» Work order
Without the pictures, set down every line of the data exactly.

» Available data

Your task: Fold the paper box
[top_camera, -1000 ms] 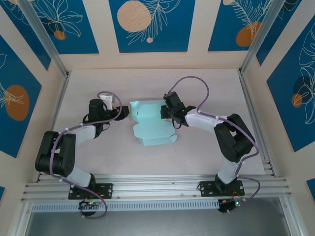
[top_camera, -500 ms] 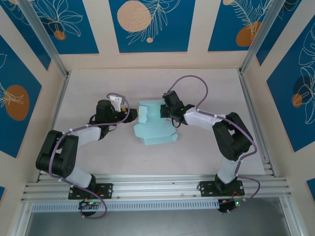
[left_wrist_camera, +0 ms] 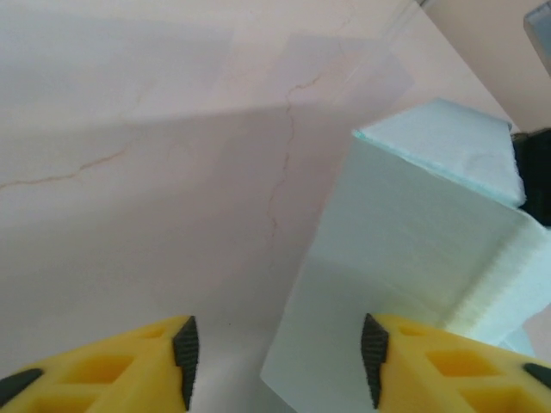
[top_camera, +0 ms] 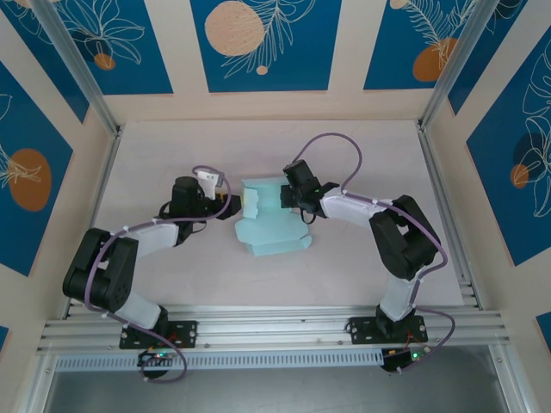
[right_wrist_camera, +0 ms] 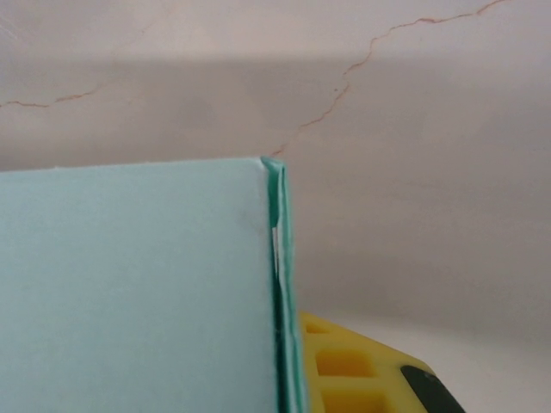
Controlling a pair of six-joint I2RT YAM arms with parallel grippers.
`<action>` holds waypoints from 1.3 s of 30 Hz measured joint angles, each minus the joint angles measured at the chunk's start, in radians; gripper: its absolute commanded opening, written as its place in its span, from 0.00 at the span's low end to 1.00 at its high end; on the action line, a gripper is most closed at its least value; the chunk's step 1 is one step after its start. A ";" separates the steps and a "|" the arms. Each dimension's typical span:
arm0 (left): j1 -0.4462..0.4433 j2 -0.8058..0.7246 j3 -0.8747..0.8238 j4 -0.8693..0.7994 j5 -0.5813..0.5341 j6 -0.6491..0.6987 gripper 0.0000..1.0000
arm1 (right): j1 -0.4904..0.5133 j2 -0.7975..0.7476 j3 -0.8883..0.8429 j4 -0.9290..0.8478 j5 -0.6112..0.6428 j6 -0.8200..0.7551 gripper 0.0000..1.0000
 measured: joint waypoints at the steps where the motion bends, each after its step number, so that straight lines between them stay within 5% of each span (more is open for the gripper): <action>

» Response to this task
Your task: Fold the paper box
[top_camera, -1000 ms] 
[top_camera, -500 ms] 
[left_wrist_camera, +0 ms] 
[top_camera, +0 ms] 
[right_wrist_camera, +0 ms] 
Controlling a pair of six-joint I2RT YAM arms with parallel grippers.
`<action>` holds waypoints from 1.3 s of 30 Hz measured joint angles, each minus the joint angles measured at the chunk's start, in radians; gripper: its absolute commanded opening, written as its place in its span, from 0.00 at the span's low end to 1.00 at its high end; on the action line, a gripper is most closed at its least value; the chunk's step 1 is one step after its start. A ";" separates the steps and a "|" the arms. Each dimension's typical span:
arm0 (left): j1 -0.4462..0.4433 j2 -0.8058..0.7246 j3 -0.8747..0.8238 j4 -0.8693..0.7994 j5 -0.5813..0.5341 j6 -0.6491..0.6987 gripper 0.0000..1.0000
arm1 (right): j1 -0.4904..0.5133 j2 -0.7975..0.7476 j3 -0.8883..0.8429 j4 -0.9290..0.8478 j5 -0.6112..0.6428 j6 -0.8200..0.7551 gripper 0.0000..1.0000
 measured: joint waypoints at the steps where the motion bends, each after its step number, so that straight lines between them stay within 5% of each span (more is open for the gripper): <action>

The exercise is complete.